Aquifer / Haley Bosse

Broken ankle, bruising like a peach
And propped in the rot of your bedroom.
Memory of the empty church, chairs stacked
And the flickering light barely grazing your face.

It’s cloudset in the street,
The scrape of your calluses on broken concrete,
The shiver you indulge in the place of desperation.

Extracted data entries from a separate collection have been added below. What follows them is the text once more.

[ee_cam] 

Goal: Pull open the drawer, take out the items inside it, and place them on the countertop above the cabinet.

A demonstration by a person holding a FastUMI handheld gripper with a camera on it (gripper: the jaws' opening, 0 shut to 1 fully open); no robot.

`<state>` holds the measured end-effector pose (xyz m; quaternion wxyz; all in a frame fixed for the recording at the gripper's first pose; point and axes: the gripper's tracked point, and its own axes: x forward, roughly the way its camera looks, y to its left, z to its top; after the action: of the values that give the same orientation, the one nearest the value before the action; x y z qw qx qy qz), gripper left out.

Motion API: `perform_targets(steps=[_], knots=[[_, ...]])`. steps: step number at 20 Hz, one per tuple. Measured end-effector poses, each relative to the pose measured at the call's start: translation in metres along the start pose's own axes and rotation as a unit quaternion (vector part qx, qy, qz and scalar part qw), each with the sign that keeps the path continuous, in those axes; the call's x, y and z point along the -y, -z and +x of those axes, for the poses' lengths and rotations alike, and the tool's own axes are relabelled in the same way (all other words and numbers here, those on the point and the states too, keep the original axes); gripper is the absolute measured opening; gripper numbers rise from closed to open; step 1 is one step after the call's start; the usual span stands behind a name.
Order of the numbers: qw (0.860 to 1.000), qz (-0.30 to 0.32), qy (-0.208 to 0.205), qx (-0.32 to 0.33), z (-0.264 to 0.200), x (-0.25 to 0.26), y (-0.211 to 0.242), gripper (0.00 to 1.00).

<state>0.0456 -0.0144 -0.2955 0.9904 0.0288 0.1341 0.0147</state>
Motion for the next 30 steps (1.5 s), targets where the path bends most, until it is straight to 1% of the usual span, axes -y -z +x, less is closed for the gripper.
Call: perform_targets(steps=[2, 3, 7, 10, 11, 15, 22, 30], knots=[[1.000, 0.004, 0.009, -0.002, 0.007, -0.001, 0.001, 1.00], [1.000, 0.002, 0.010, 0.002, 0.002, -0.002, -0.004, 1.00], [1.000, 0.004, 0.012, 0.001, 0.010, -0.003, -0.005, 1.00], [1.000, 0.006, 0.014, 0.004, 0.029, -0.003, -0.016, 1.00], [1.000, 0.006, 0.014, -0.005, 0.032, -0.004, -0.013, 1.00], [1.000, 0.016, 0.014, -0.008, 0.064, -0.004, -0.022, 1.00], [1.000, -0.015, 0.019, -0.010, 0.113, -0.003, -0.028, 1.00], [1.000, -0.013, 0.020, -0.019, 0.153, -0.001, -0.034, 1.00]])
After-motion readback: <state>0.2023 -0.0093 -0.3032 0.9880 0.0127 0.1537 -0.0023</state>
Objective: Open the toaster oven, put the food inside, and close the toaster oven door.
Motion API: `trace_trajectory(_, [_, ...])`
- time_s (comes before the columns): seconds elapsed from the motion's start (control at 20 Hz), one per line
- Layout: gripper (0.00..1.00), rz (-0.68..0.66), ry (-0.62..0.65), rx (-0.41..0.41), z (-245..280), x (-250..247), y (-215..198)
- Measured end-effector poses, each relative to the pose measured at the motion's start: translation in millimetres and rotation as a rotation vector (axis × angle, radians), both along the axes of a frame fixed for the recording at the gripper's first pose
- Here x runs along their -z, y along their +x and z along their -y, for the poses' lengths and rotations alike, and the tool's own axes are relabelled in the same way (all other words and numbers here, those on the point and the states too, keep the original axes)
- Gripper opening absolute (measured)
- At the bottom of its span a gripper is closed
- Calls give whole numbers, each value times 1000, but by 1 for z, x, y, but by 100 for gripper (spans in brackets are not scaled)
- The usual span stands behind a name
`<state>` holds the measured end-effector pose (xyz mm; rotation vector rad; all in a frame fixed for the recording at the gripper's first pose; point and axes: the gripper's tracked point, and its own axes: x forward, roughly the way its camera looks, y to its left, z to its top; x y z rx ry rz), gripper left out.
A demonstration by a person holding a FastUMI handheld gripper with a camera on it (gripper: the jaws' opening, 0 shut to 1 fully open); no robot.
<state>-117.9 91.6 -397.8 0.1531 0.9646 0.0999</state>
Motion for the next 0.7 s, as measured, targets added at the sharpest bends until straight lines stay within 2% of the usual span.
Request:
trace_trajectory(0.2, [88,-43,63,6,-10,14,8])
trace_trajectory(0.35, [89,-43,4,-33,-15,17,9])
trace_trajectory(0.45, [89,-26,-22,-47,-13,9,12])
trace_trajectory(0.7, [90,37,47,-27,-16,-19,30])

Between the pain, emptiness,
A gift of atoms, invisible
Unless you attend to them:
The worms surfacing from puddles,
Their wriggle in your palm,
The undersides of dripping leaves,
Greenbright between their veins.

Later, when you clutter with distractions,
The worms call out with inching rustle.
Place your softened feet on pavement,
Trace the shape of emptiness again.


no one young knows the names of things  / Jess Bowe

i wander barefoot through the wind-pressed field, high grasses bowing to the soil, birds glittering in color, high and low, sky to Mother. clouds of every weight and form gather and drift. i pay attention. i offer up my most abundant treasure and gift it to the land. white peeks from just before me, rough and weathered bone in my palm. science asks me to drop a skull into a box. Mystery says decide to not know. i imagine a story instead of a face. i imagine survival and what it asks. i imagine i am not god. i imagine i’m as common as the wind, as ordinary as any leaf left for winter’s bed. teeth and jaw. can i call you friend? can i blur the border between body and light? can i rewind, count inward, become alive in the heartwood at my center? can i become new? i carry remnants of a living i’ve never seen, packed away in my pockets of feathers and stone.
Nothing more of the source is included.